__Problem requirements__
Please give the number of lines in the material below that contain "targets", and provide nothing besides that number.

__Provided material__

══════

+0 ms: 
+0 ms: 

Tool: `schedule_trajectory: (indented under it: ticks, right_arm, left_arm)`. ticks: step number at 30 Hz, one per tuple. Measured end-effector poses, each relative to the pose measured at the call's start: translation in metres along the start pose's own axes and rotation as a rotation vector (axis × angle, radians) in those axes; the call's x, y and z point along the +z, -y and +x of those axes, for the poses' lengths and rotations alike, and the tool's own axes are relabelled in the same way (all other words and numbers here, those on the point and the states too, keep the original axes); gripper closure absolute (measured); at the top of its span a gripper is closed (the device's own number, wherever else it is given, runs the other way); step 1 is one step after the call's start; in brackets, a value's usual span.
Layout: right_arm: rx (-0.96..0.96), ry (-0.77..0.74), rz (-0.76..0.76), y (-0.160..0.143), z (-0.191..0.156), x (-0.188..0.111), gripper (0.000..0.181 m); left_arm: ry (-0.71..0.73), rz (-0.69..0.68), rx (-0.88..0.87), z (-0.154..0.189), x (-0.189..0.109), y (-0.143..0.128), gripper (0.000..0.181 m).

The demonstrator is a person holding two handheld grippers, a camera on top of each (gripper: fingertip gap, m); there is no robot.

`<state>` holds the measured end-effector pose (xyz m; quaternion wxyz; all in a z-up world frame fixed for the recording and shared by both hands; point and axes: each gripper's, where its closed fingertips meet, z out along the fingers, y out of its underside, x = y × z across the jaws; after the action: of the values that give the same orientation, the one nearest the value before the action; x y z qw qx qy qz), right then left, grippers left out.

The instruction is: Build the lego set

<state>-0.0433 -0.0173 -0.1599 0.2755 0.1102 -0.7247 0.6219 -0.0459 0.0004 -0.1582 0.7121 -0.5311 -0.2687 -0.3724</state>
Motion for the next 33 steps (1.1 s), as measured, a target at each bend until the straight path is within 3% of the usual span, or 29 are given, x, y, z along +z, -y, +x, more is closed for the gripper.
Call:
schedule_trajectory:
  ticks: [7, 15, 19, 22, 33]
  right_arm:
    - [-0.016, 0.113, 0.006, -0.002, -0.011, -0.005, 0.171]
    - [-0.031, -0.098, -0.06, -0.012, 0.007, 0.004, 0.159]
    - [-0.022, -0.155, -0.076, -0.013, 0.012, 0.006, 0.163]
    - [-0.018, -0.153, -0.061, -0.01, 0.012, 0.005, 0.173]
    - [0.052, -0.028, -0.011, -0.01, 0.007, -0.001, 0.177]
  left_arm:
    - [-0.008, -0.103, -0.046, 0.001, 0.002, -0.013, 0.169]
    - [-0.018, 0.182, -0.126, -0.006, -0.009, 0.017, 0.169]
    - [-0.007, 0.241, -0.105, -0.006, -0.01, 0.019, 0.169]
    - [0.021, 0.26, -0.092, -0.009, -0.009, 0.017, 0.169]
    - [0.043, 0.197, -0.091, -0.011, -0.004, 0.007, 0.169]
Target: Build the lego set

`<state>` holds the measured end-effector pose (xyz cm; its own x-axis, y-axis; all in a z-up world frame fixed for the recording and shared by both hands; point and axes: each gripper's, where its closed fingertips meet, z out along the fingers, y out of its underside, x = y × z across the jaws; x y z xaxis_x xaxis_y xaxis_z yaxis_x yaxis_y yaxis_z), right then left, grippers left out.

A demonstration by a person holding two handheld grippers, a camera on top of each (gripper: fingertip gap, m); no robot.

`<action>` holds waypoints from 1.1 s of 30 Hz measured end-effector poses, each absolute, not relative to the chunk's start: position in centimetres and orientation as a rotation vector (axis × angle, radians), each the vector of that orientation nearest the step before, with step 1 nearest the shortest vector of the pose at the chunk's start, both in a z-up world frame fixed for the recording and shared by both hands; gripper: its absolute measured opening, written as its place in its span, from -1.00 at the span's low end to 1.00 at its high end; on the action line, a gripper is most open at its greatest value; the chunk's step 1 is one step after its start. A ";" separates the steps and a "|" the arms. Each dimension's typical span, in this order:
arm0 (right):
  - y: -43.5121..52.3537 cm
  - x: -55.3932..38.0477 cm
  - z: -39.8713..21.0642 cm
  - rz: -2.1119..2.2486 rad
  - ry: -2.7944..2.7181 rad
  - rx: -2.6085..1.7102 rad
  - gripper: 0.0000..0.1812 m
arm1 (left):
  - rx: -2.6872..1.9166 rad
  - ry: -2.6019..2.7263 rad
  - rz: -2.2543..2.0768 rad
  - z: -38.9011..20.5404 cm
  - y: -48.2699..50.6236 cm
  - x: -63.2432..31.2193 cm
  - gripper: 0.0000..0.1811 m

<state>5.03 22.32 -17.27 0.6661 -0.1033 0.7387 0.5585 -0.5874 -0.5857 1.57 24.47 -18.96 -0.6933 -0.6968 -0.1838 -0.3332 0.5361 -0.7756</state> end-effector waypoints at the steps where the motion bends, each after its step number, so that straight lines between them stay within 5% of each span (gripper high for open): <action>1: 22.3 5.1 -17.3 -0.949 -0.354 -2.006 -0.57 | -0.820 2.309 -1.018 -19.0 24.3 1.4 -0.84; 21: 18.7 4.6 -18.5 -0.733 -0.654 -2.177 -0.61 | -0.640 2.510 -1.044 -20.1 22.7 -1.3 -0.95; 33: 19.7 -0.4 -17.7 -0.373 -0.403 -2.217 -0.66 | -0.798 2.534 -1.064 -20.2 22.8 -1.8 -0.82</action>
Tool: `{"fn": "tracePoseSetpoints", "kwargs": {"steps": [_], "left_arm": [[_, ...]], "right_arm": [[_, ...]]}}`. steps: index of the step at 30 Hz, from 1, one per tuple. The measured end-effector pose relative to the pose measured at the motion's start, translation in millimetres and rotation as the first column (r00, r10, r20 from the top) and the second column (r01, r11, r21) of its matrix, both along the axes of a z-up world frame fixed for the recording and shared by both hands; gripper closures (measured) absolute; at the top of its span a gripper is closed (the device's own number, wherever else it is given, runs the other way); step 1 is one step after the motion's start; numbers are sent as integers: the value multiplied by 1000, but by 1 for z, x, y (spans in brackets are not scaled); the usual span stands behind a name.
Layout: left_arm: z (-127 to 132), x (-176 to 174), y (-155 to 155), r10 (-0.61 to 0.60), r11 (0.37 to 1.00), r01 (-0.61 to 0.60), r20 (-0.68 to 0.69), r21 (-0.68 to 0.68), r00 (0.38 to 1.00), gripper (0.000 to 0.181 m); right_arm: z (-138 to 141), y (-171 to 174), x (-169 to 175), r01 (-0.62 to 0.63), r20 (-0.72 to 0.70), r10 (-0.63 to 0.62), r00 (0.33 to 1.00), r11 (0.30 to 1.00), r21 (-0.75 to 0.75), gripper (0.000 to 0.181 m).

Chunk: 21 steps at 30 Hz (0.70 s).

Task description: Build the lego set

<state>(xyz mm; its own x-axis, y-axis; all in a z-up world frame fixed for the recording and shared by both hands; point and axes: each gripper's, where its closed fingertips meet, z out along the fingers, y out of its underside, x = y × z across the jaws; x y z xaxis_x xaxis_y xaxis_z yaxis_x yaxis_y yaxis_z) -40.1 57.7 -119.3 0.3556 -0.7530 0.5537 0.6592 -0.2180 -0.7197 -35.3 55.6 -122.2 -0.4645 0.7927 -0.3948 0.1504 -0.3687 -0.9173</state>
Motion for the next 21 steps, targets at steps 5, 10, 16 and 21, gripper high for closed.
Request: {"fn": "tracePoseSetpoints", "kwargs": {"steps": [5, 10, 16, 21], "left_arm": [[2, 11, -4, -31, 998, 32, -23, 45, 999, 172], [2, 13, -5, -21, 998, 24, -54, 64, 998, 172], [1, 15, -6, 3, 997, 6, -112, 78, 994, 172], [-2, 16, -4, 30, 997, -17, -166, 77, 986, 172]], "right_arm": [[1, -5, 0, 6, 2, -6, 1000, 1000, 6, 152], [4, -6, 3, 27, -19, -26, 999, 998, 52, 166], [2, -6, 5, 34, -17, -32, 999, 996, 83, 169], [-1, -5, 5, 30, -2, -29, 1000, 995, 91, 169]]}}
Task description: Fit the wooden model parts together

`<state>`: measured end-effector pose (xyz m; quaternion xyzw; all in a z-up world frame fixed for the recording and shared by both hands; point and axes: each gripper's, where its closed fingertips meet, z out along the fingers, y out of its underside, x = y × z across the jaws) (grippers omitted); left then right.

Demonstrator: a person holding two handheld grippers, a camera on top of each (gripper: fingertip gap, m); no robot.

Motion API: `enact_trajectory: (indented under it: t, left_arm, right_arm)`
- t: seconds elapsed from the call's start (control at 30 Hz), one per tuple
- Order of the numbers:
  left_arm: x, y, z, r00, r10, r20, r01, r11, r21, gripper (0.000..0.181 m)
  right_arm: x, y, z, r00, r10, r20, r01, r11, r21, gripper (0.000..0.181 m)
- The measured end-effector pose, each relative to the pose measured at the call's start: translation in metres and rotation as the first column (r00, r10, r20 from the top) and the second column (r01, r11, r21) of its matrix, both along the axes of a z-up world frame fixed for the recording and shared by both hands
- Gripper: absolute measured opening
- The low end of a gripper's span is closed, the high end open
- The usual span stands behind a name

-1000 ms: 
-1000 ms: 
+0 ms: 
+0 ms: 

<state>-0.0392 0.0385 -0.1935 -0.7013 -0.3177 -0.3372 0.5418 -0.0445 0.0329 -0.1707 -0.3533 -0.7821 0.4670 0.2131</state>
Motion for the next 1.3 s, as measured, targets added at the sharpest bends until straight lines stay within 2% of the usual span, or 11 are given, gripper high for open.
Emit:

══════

__Your solution__
2